I was WAY off the paper on a custom M900 with dual FCR 41's and everything evrybody told me was wrong. I used that to the letter and it worked a charm. Almost too good. Had to get a steering damper.

Later on my DRZ400s setup with a FCR 39 and once again everything I was told was wrong. That thing worked.

Here's an excerpt for the problem your having:
Slow fuel jet:
After setting the fuel screws, if you end up having to turn them in closer than 1 turn out from bottomed, select smaller slow jets. If you end up with the fuel screws turned out further than 2 turns from bottomed, select larger slow jets. Go back and repeat the fuel screw adjustment procedure. You have the correct slow jets when your engine passes the fuel screw adjustment procedure (settles to a steady idle after throttle blip) with a fuel screw setting between one and two turns out from lightly bottomed.

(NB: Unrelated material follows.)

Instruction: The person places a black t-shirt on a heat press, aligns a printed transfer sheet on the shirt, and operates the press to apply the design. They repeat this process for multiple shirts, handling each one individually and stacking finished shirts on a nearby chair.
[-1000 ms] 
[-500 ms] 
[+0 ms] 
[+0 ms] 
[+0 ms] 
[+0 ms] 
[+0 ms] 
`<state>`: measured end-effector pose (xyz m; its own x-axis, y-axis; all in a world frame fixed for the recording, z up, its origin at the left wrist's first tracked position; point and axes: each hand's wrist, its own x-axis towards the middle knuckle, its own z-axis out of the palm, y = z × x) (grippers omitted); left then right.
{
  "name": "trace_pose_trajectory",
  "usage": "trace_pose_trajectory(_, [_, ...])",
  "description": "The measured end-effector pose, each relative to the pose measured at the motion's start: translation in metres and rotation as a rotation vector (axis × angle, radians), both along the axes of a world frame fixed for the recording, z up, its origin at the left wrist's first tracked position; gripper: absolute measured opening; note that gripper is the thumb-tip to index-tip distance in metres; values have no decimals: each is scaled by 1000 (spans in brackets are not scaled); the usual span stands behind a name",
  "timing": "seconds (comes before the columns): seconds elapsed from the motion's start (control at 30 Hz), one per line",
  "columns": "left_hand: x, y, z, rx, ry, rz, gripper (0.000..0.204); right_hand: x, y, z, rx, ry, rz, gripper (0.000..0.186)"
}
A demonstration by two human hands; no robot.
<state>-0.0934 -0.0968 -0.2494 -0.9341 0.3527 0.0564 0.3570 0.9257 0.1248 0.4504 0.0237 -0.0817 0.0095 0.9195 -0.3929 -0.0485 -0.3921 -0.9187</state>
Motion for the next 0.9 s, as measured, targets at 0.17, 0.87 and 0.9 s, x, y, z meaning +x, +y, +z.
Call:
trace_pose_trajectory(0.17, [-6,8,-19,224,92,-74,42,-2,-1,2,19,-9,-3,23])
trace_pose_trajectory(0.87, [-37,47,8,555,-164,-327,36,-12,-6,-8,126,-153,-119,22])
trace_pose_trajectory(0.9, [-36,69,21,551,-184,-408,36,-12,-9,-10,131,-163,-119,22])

A good way to see if the slow fuel jet is too large is to slowly turn the fuel screw closed and see if the bike still idles. If you get the fuel screw down to something like half a turn out, or closed, and that cylinder is still firing, the slow fuel jet is probably too big.
 

wilit

Well-known member
K. Did some work on the bike last night. I pulled the plug and apologies for the lighting on the pic, but it's the best I could do. There is a slight tan hue to it, but I'd say it's still a bit on the lean side. Also, I checked the valve timing and clearances, and all is within spec. I attempted to do a compression test on it. With the auto decomp active, it was registering about 50psi. With the auto decomp locked out, I could only kick it to about 65psi before I couldn't kick it any more. Fail.